Activity:
Beneath this line is the data. Output exactly the lines from the line with "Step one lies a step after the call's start" to the line with "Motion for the", both ends included, and nothing more.

* * *

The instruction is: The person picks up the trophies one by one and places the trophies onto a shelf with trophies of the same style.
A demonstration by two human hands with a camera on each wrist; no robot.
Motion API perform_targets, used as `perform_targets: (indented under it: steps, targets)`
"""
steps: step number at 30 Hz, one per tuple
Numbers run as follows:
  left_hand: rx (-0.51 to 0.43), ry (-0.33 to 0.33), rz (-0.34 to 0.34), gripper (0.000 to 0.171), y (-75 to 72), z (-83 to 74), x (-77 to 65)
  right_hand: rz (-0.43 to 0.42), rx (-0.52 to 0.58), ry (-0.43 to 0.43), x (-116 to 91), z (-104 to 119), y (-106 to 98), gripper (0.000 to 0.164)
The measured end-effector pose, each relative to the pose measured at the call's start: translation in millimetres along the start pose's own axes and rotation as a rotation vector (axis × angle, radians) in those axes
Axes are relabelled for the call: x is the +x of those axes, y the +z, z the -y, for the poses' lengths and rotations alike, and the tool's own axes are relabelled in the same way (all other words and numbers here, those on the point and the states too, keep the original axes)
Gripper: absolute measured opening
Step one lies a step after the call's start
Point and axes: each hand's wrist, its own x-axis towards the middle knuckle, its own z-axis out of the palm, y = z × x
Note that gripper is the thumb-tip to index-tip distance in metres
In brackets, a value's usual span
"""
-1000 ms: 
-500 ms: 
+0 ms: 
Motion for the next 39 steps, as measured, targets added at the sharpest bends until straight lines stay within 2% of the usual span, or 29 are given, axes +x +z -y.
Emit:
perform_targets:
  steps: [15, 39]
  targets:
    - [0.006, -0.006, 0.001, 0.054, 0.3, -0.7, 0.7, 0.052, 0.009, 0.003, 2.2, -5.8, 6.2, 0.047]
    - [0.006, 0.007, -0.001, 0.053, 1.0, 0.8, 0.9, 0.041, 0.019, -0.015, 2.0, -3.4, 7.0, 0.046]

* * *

Answer space:
Step one lies a step after the call's start
Point and axes: each hand's wrist, its own x-axis towards the middle knuckle, its own z-axis out of the palm, y = z × x
Note that gripper is the thumb-tip to index-tip distance in metres
In brackets, a value's usual span
"""
-1000 ms: 
-500 ms: 
+0 ms: 
Motion for the next 39 steps, as measured, targets added at the sharpest bends until straight lines stay within 2% of the usual span, or 29 are given, axes +x +z -y.

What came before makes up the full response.